Metastasis Associated Lung Adenocarcinoma Transcript 1 (Malat1), also known as Nuclear Enriched Abundant Transcript 2 (NEAT2), is one of the most well-studied lncRNAs. Malat1 has become widely recognized in recent years as a result of its widespread expression, abundance, and apparent importance in a variety of molecular mechanisms and diseases. This lncRNA, which spans approximately 8 kb on human chromosome 11, is highly conserved in sequence across species, suggesting fundamental functions (8). Malat1 is mainly located in nuclear speckles and regulates different physiological and pathological processes by playing critical roles in diverse molecular processes, including alternative splicing, transcriptional regulation, and epigenetic control of gene expression (9). Alternative splicing is typically controlled by proteins known as serine/arginine-rich (SR) proteins in eukaryotic cells (10). Malat1 interacts with SR proteins to stabilize them and facilitate splicing (11), substantially affecting the precision and effectiveness of alternative splicing in eukaryotic cells. Furthermore, it has also been found that Malat1—like many other lncRNAs—is highly concentrated in the chromatin fraction, suggesting its involvement in the control of gene transcription (12,13). It has been shown that Malat1 can regulate gene expression by interacting with specific transcription factors and transcriptional repressors. For example, the interaction of Malat1 with SP1 and nuclear p65/p50 transcription factors affect the expression of LTBP3 and NF-κB regulated genes respectively (14,15). Finally, Malat1 is also capable of regulating the epigenetic landscape by interacting with different proteins such as EZH2, Suv39h1 and DBC1, affecting the expression of downstream genes (16–19).
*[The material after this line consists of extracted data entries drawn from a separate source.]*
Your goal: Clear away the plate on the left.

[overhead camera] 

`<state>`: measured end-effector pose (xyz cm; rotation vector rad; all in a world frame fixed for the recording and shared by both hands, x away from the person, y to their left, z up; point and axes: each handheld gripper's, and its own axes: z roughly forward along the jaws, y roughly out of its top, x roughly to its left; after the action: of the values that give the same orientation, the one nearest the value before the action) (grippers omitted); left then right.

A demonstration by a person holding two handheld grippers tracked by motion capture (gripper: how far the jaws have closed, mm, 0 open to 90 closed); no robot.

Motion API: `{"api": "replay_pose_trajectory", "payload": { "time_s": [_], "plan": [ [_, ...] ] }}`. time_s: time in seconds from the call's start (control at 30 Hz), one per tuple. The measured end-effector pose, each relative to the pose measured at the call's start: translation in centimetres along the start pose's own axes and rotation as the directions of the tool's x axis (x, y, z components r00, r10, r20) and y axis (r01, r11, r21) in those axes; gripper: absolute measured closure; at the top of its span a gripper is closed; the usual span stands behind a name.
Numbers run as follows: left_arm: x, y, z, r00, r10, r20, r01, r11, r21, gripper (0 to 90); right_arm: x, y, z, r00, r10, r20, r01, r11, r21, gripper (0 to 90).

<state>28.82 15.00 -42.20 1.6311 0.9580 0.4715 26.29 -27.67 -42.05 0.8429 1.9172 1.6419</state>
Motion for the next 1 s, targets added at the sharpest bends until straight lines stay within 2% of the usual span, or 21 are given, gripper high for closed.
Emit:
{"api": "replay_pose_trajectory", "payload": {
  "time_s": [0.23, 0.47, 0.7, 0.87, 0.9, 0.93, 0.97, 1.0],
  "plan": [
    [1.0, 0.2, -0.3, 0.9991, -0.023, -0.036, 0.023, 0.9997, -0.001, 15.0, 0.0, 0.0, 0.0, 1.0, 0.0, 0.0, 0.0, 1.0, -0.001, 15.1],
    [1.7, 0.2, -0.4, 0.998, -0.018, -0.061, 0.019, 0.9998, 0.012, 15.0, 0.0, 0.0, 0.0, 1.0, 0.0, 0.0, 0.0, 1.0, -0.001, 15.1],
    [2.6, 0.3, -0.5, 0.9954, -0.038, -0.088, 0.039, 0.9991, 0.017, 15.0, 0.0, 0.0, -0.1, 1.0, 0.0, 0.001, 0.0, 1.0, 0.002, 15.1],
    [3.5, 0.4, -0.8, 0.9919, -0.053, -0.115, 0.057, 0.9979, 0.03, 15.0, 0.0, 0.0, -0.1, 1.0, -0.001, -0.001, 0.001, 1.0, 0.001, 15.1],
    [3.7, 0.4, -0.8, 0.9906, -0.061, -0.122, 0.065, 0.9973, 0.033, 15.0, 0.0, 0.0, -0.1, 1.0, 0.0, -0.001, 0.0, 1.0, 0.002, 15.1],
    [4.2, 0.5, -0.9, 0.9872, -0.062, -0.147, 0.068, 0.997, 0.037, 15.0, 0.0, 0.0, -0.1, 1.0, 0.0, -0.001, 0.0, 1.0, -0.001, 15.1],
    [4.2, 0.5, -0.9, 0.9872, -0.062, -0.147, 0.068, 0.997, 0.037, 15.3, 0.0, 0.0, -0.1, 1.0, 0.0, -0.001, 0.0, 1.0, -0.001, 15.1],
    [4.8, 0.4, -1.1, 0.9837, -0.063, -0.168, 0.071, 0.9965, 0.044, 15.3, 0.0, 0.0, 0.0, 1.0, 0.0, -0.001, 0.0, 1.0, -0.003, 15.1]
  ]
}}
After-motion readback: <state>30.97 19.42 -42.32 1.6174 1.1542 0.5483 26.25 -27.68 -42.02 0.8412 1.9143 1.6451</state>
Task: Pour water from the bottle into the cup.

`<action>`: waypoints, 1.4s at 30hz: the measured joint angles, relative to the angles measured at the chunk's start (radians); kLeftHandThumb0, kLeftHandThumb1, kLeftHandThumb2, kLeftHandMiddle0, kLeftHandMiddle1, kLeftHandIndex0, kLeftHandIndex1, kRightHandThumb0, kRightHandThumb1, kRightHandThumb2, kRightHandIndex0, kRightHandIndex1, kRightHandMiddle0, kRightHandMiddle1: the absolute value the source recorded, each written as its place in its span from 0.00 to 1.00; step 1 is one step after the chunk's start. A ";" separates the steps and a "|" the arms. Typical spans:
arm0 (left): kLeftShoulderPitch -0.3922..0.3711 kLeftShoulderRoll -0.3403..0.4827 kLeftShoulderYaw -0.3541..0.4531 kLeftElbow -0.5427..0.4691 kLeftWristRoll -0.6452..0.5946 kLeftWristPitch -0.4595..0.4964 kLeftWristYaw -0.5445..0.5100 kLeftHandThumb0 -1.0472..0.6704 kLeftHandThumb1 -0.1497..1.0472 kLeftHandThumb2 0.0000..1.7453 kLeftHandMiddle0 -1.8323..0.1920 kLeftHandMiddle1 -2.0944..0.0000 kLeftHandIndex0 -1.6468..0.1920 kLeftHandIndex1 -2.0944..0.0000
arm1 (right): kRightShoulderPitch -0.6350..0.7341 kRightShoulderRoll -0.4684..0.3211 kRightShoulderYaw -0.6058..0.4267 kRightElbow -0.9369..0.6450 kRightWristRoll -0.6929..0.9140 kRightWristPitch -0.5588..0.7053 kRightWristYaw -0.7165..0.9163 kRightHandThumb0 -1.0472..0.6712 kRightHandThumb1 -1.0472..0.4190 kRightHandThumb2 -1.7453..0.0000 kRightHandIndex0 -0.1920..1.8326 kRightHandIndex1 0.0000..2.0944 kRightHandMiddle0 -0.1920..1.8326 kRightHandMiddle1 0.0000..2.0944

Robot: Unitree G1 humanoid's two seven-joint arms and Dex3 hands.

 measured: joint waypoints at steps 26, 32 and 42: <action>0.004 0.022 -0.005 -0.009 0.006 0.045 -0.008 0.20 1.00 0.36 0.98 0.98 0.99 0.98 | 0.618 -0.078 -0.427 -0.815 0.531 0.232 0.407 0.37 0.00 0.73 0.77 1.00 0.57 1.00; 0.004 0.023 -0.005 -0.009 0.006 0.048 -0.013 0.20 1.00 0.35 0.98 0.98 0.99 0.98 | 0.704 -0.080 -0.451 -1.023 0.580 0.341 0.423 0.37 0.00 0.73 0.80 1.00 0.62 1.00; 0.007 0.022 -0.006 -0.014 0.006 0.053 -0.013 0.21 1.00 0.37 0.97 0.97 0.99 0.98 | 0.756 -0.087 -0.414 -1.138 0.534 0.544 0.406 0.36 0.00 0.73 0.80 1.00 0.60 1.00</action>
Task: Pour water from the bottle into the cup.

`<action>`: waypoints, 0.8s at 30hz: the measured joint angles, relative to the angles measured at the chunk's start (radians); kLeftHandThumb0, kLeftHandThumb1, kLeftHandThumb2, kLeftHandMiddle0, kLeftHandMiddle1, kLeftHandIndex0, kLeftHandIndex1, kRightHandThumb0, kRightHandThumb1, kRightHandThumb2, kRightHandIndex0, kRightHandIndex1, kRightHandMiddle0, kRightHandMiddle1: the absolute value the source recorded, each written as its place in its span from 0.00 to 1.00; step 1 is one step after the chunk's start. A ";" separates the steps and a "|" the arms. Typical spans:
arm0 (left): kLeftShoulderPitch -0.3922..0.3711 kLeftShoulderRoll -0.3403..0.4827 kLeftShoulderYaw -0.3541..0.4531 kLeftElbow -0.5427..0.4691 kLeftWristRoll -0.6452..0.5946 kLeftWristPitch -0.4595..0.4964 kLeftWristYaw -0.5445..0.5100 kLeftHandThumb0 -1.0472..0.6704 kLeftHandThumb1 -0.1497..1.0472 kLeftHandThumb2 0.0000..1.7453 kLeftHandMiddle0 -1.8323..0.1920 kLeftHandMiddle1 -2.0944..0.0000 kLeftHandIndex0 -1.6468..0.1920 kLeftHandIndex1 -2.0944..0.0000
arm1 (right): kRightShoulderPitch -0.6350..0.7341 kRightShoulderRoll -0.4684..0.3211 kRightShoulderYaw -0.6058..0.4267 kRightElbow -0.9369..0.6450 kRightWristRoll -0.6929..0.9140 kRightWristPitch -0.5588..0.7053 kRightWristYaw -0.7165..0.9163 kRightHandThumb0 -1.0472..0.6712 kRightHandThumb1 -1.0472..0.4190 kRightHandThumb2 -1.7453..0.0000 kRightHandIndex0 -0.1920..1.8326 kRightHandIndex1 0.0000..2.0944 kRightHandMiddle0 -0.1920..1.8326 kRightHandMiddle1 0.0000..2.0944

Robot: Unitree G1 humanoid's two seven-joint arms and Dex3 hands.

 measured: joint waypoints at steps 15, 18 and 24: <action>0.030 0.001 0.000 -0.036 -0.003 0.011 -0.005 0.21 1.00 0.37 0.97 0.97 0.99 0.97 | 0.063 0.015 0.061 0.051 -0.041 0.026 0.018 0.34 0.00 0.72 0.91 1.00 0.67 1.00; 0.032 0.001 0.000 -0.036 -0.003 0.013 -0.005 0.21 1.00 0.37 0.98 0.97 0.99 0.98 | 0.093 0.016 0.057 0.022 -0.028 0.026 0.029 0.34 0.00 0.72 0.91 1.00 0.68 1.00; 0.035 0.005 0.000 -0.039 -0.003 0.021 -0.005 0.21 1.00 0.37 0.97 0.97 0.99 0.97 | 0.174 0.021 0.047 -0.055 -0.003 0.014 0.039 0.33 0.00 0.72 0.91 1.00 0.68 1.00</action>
Extensive research has been conducted on Malat1 to determine its role and implications in cancer progression and metastasis in patients, in mouse, and in cell migration studies in various cancer types (20,21). However, although Malat1 is highly abundant in mouse embryonic stem cells, no previous studies have investigated the impact of Malat1 perturbation in these cells. The advantage of using embryonic stem cells over other cell types is their ability to achieve relatively pure populations of undifferentiated cells after molecular and biochemical interventions due to their stable genome and high amenability to genome modifications (22). In addition, these cells can differentiate into a variety of other cell types and can undergo directed differentiation (22,23), making them an important model system for studying molecular mechanisms underlying embryogenesis. Examining the roles of essential factors such as Malat1 within this unique cellular context becomes especially relevant, given the importance of this lncRNA in gene expression regulation, contributing to a better understanding of Malat1’s roles in processes related to early development and embryogenesis.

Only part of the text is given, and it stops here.